Следствие продолжалось сравнительно недолго: судебный процесс начался через три с половиной месяца после задержания Пауэрса (для сравнения – в другом знаменитом шпионском скандале этого времени – деле полковника Пеньковского – следователям потребовалось более шести месяцев, а в случае подполковника Попова – почти год). Пауэрс довольно быстро перестал «крутить»; отчасти в этом советскому следствию невольно помогла американская пресса, которая после официального объявления о случившемся начала раскапывать подробности служебной биографии лётчика и выложила на свои страницы кое-что из того, что он пытался скрыть. К середине августа всё было готово: подсудимый «дозрел», основные роли были прописаны, советская пропагандистская машина обеспечила необходимый фон. Хрущёв направо и налево обвинял во всем Эйзенхауэра. Похоже, Никита Сергеевич действительно был по-человечески обижен: как же так, с фашизмом вместе воевали, в Женеве встречались, в гости ездили (Хрущёв побывал в США в 1959 г., ответный визит «Айка» в СССР планировался на ближайшие месяцы) – и такое свинство! Эйзенхауэр, надеявшийся на то, что следов почти не осталось, сначала пытался отрицать факт полёта, но потом вынужден был сдаться.
Торжественная поступь правосудия
Вину признал и Пауэрс. В аккуратном тёмном костюме, по-военному застегнутом на все пуговицы, он старался выполнить свою работу подсудимого наилучшим образом: чётко отвечал на вопросы, давал нужные оценки.
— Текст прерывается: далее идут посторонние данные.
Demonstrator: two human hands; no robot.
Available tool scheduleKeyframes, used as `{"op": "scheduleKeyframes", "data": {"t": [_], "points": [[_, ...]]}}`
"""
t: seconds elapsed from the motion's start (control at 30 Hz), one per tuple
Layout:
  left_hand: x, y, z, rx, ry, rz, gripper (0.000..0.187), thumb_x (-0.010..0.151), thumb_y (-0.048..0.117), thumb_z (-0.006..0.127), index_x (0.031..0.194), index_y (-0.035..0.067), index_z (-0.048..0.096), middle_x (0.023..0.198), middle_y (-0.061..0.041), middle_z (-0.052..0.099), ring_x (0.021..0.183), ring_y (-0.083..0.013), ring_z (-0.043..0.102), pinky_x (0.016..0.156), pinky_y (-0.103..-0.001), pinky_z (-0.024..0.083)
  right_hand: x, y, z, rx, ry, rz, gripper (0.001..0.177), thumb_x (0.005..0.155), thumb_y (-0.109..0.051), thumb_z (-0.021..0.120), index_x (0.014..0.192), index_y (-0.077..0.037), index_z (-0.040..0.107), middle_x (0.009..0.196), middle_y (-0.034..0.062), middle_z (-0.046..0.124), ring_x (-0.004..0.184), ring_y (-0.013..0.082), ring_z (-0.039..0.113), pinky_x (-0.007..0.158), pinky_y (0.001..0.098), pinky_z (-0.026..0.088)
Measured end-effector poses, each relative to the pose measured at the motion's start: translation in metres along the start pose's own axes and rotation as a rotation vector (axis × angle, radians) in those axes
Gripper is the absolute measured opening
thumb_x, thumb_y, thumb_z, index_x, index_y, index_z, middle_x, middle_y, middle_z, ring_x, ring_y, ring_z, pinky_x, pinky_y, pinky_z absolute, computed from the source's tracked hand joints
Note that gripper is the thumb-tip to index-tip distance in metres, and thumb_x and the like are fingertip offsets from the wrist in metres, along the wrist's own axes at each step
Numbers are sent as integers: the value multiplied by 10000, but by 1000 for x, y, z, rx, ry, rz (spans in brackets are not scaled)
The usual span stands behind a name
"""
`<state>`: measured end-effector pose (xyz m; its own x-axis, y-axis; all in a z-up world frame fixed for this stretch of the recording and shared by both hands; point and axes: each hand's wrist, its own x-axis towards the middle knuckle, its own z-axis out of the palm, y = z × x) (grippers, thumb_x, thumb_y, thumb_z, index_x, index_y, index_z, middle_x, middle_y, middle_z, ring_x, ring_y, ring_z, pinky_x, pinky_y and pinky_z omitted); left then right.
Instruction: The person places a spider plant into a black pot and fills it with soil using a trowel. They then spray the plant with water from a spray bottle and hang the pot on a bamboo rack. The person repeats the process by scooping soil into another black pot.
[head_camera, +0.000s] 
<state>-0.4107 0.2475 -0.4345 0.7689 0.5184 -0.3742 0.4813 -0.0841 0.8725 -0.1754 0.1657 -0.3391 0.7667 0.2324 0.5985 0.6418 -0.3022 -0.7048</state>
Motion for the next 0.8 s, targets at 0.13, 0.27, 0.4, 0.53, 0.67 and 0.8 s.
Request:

Впрочем, сама обстановка располагала: огромный Колонный зал Дома Союзов был забит советскими и иностранными журналистами, дипломатами, представителями «общественных организаций и трудовых коллективов». Судьи, председатель Военной коллегии Верховного Суда СССР В. В. Борисоглебский и два народных заседателя в светлых генеральских мундирах смотрелись эффектно и внушительно. Цветовым контрастом – черный мундир гособвинителя, самого́ Генерального прокурора СССР, легендарного Романа Руденко, в прошлом – главного обвинителя от СССР в Нюрнберге. Адвокат, как и положено советскому защитнику, в глаза не бросался.
Процедурно всё было безупречно. Суд не отклонил ни одного ходатайства. Обвинитель и защитник любезно поддерживали предложения друг друга по порядку ведения заседания. Ни малейших сомнений в том, что к подсудимому не применялись меры физического воздействия, ни у кого из присутствовавших не возникло (сегодня мы знаем, что это соответствовало действительности: Пауэрса не били, голодом не морили и «сыворотку правды» не кололи; а что касается лампы в лицо и полудюжины запрещённых УПК ночных допросов – так это «пустяки, дело житейское»).